> [The task] Find every line below with the word "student" in it, and copy each one.

> [Dataset excerpt]
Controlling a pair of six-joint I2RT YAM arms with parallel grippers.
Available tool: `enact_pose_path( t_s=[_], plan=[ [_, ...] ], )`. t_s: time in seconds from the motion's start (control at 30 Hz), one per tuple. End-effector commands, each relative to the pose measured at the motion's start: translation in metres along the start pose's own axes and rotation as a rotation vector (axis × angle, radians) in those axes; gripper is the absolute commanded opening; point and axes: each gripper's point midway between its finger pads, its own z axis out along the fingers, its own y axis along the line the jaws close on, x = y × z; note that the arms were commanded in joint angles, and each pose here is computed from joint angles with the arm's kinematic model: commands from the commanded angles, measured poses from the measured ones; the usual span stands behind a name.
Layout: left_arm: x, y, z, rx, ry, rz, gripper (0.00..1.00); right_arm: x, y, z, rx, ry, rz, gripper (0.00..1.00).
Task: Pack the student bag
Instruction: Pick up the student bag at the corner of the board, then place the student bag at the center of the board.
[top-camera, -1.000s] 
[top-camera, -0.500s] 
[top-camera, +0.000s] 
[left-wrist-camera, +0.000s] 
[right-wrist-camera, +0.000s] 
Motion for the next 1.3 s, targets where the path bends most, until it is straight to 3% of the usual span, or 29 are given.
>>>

> [Result of the task]
Task: Pack the student bag
Instruction: Pick up the student bag at the corner of the board, then place the student bag at the center of the board.

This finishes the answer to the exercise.